To this day, the quality and healing properties of the liqueurs and eaux-de-vie distilled by the monks of the Abbey of Samos have become famous. But the monks also acquired a reputation among pilgrims and local people as apothecaries, whose magisterial formulas were intimately related to the knowledge of plants. Some of them were cultivated in the own garden of the apothecary of the monastery and needed special care because they came from very far away. The monks' vows allowed them to be apothecaries but not doctors.

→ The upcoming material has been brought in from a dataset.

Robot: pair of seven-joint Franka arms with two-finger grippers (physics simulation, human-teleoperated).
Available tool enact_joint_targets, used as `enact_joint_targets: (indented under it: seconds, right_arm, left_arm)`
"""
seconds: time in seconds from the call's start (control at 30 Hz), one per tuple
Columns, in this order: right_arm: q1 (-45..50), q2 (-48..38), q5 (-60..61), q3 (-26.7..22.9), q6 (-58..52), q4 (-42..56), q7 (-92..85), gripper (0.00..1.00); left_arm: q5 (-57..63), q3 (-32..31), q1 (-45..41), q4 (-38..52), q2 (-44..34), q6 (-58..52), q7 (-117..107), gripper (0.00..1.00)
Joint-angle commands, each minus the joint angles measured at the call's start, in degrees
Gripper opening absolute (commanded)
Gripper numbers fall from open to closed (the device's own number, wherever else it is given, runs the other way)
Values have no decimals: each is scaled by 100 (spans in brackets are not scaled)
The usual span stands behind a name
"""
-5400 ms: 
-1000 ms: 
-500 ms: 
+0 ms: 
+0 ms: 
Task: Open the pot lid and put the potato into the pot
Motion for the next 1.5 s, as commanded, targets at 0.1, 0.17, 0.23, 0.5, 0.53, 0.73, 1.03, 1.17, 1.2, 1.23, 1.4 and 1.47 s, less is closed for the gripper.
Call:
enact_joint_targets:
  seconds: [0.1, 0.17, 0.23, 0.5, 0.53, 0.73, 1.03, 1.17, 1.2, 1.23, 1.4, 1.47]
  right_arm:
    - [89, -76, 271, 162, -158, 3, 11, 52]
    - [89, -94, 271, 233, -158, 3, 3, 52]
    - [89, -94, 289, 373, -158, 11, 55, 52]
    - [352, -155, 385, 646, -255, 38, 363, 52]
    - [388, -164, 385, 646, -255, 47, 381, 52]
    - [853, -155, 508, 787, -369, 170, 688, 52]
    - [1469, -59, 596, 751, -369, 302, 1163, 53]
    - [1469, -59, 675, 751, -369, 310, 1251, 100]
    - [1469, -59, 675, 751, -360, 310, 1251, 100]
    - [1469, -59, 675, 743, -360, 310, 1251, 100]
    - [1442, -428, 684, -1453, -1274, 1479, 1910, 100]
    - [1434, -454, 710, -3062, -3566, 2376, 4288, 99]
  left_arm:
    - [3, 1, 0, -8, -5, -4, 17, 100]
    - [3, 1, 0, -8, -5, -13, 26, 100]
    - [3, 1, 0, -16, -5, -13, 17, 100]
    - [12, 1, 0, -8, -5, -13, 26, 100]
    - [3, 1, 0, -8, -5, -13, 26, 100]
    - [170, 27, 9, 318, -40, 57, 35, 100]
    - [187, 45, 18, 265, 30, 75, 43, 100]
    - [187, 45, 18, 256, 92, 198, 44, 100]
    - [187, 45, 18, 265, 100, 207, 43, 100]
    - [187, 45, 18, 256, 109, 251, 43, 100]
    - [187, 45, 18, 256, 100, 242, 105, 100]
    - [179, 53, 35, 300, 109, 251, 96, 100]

In the Abbey of Samos, in the eighteenth century, pilgrims who came here could eat in the refectory of the monastery, for three days, the same food and quantity taken by the monks and then could stay in a house that the monks had enabled for it in the village. But if the pilgrims were priests or people with some social relevance, the accommodation was offered inside the monastery's premises. The monastery, in addition to having a pilgrims' hospital, with the passage of time, became a burial place for walkers who died on the Way as they passed through Lugo.
Legend has it that one day, a pious abbot of the monastery thinking about the spiritual and soul tranquillity of his monks ordered them to dismantle the fountain that adorned the cloister of Nereidas, because he considered that the vision of these mythological beings could disturb it. Then the monks began to dismantle it with the intention of moving it piece by piece, but soon realized that the stones weighed more and more and there came a moment when they could not even move them with a crane. Withdrawing his attempt it was decided, with great care, that the precious fountain remained where it had always been.
Samos can be reached via the LU-633 road that joins Pedrafita do Cebreiro, in the A-6, with Sarria, partly following the route of the Way of Saint James. Also the LU-P-5601 and 5602 are in charge of communicating Samos with the neighboring localities. Samos has a bus service that connects it with Piedrafita do Cebreiro, Sarria and Lugo from Monday to Saturday. The nearest bus and train stations are in Sarria.
The Abbey of Samos can be found right on the LU-633 road as it passes through the town, more specifically at the entrance to it as it arrives from O Cebreiro, passing through Triacastela. Around the monastery we will be able to find the spaces habiltados to be able to stop our vehicle.